20. Mitch McGary, 6’10 PF, Brewster Academy (Brewster IN), HSSr.
McGary, like Anthony Davis a year ago, came out of no where to become a top 5 prospect in his class nationally. He’s really put things together, toning his body and gaining agility and speed. He’s an intimidating player who plays with great intensity. He graduated high school in the Spring, but like Steven Adams, McGary doesn’t appear likely to enter the 2012 draft at this point, but would have a real chance to be a top 20 pick if he did.
21. Myck Kabongo , 6’1 PG, Texas, Fr.
Flashy, electric and speedy. Kabongo’s quick first step makes him difficult to stay in front of, while his vision turns all his supporting men into potential targets. Without Cory Joseph, Tristan Thompson and Jordan Hamilton, Kabongo will be given a lot of opportunity to dominate the ball and work on NBA-related skills like pulling up off the dribble and gaining a comfort level from 15 feet out. And with a name like Kabongo, how can this guy fail?
22. Kris Joseph , 6’7 SF, Syracuse, Sr.
It’s now or never for the Syracuse Senior, who seemingly fails to reach his potential year after year. His length and athleticism fit the role of your typical NBA small forward, so maybe one more year as the go-to guy will help clean-up his frustrating tendencies. Eliminating his disappearing acts and adding consistency to his jumper should keep him in the first round.

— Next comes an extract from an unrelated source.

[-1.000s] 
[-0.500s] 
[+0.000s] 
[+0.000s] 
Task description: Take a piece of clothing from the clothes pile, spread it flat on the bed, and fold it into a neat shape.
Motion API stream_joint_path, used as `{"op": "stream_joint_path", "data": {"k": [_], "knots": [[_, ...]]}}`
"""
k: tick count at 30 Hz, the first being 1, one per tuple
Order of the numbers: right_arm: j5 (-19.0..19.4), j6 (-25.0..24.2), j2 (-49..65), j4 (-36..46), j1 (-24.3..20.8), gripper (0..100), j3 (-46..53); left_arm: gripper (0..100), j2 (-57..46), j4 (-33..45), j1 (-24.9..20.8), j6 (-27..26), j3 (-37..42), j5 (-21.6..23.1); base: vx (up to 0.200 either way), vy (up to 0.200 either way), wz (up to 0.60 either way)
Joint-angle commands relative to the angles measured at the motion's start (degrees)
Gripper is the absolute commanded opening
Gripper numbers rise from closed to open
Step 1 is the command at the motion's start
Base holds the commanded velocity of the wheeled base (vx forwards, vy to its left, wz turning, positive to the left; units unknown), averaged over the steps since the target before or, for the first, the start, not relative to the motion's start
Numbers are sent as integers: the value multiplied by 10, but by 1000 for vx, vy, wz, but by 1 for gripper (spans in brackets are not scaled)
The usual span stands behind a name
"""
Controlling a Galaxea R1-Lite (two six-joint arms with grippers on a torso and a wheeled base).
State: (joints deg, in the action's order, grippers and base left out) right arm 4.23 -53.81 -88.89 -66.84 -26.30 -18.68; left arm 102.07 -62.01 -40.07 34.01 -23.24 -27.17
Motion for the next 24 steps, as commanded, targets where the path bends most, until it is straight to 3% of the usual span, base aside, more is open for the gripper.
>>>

23. Maalik Wayns, 6’1 PG, Villanova, Jr.
Villanova coach Jay Wright has received some criticism for his lack of results in turning out pros. But Wayns appears in position to change that. Wayns is a quick, sturdy lead guard with good all around skills. He made an excellent decision returning to college and a big season could have him leap frogging a number of the PGs above him.
24. William Buford 6’5 SG Ohio St. Sr.
Buford disappeared in the Buckeyes tournament loss to Kentucky but is primed for a big senior season with David Lighty and Jon Diebler gone. He also has the benefit of playing with the most dominant bigman in the country and will surely receive a lot of quality shots as teams attempt to collapse on Sullinger.
25. Trevor Mbakwe, 6’8 PF, Minnesota, Jr.
Mbakwe plays an aggressive, athletic brand of basketball. While a little undersized height-wise, The Gopher post player has an eye popping 7’3 wingspan which allows him to play like he’s 6’10. His offensive skills consist mainly of put backs and dunks but he’s steadily showing some signs of being able to put the ball in the basket in other ways. Mbakwe edges out more hyped prospects such as Thomas Robinson and Patrick Young on our list.